Characterisation was followed by the identification of major environmental and livelihood issues/problems at the wetlands. Cause-effect mechanisms behind the problems were explored with the help of the Driving-forces, State, Impact and Responses (DSIR) methodology, which is a simplified version of the DPSIR methodology that was introduced by OECD (1994), and developed further by UNCSD (1996) and Becker (2005). The DSIR methodology also helped in screening measures (responses) with which the problem can be solved. Information and data for characterisation and problem definition were collected from literature and also from the stakeholders directly.
The following major problems have been identified at the case study sites:
Desiccation and terrestrialization:
Due to water intakes from the River Niger upstream of the IND, the inflows to the wetland have been decreasing considerably especially during weak floods. This problem has further been enhanced by climate change, which decreased the precipitation on the upper catchment and increased the evaporation in the delta. As a result several wetland habitats have been destroyed or decreased in size causing the destruction of related ecosystems and ecosystem services. In addition, upstream water intakes and climate change are likely to intensify the process of desiccation of the IND in the future. Similar danger is threatening the AdM and Nabajjuzi wetlands due to the planned additional water intakes upstream. The riverine Gemenc and Lobau wetlands, as well as the GaMampa wetland have also been damaged by desiccation and terrestrialization, although the underlying causes are different: riverbed incision and floodplain aggradation at Gemenc and Lobau, agricultural drainage at GaMampa.
Encroachment and disturbance:
As a result of population growth, more and more wetland areas are being encroached by housing and agriculture, especially in developing countries. Regarding the WETWIN case studies, the Namatala, Nabajjuzi, GaMampa and AdM wetlands are affected. The alluvial forests of the Gemenc wetland have been and are still being destroyed by recurrently planting and clear-cutting allochthonous tree species for timber production purposes. Ecosystems of all sites are exposed to the negative impacts of disturbances caused by agricultural, forestry, harvesting, fisheries and recreational activities.
Discharging untreated communal waste-waters into the Niger River frequently causes severe diarrhoea and cholera diseases in the population of the IND. Furthermore, the high nutrient content of these waste-waters, plus the nutrient rich runoff waters coming from the agricultural lands, result in eutrophication problems in this wetland. The proliferated invasive weeds (Water Hyacinth, Salvinia, Mimosa) obstruct navigation and fishing and results in habitat degradation in the IND. Similar benthonic eutrophication problems have been observed in the AdM wetland. In case of the Gemenc and Lobau wetlands, occasional planktonic eutrophication causes damages to the ecosystem.
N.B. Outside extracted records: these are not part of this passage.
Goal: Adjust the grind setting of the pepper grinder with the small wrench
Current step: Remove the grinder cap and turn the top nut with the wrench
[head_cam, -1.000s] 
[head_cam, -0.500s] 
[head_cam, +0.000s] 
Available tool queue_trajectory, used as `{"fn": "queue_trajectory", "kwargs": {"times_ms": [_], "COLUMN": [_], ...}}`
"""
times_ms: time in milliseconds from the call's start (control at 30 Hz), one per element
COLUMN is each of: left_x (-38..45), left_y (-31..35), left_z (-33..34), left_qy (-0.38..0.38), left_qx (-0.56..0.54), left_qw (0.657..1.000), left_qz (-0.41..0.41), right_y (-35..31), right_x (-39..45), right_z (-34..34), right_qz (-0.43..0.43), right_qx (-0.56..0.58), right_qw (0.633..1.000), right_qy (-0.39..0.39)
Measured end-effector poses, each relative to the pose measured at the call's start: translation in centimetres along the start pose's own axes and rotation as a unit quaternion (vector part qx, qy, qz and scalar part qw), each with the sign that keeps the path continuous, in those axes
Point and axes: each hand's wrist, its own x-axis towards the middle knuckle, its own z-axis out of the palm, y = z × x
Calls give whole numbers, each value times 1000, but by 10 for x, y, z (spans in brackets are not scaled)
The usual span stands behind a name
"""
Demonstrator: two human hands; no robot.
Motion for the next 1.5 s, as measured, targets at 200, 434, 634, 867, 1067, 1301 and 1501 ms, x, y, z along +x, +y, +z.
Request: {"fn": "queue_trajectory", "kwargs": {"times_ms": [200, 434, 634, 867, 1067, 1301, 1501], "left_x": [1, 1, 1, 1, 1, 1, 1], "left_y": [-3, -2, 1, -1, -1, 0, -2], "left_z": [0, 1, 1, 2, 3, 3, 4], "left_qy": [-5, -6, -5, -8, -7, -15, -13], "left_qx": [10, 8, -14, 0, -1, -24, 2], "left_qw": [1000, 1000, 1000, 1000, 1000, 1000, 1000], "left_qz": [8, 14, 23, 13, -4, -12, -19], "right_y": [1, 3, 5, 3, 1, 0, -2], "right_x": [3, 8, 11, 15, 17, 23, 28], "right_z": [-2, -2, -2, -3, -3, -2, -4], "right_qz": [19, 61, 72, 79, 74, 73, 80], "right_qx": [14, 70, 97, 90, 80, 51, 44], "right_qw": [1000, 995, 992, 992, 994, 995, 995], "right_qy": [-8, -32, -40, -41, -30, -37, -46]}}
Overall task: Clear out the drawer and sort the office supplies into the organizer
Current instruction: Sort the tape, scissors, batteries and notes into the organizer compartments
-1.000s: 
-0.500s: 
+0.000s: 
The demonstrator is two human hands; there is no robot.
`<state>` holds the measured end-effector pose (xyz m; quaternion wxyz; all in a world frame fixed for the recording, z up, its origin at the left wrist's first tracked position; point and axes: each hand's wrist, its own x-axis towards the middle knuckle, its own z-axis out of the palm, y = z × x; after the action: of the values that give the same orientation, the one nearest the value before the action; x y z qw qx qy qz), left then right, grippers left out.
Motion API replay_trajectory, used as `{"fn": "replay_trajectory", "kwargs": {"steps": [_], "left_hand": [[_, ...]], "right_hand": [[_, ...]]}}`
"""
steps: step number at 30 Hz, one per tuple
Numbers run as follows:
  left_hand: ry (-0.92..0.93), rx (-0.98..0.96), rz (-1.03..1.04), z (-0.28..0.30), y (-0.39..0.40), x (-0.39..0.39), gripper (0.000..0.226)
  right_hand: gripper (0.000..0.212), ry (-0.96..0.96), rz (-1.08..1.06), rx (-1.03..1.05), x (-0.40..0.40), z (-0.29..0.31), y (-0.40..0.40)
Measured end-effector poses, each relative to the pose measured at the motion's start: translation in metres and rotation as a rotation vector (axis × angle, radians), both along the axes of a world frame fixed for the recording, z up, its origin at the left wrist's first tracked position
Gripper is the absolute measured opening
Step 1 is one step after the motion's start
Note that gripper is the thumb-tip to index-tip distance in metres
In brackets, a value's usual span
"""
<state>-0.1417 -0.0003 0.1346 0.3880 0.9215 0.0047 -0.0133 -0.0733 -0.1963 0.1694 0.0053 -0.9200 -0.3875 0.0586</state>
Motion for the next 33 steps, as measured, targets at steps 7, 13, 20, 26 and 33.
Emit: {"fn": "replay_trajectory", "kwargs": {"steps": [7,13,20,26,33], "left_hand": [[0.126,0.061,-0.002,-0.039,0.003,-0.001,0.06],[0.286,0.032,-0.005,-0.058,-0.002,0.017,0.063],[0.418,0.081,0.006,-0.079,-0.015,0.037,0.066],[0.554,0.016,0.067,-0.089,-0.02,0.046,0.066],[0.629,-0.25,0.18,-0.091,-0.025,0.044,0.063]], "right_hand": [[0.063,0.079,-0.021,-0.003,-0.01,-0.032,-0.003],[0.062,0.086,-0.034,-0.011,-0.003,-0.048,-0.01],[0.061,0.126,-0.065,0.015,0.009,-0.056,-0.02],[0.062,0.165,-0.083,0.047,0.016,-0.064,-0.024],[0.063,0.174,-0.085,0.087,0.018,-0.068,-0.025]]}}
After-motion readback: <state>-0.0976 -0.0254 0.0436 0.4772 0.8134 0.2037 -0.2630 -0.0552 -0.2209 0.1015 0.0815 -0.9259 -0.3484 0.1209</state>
Malaria and schistosomiasis tend to occur in the neighbourhood of tropical wetlands because these wetlands provide habitats for the vectors (mosquitoes and snails) of these diseases. Among the WETWIN sites, the population of the IND is threatened the most by these diseases, especially because the irrigated rice fields next to the IND provide even better habitats for these vectors than the wetland itself.
Since the case study sites of WETWIN are considered as a representative set, the problems described here can be generalized for all inland wetlands of the World.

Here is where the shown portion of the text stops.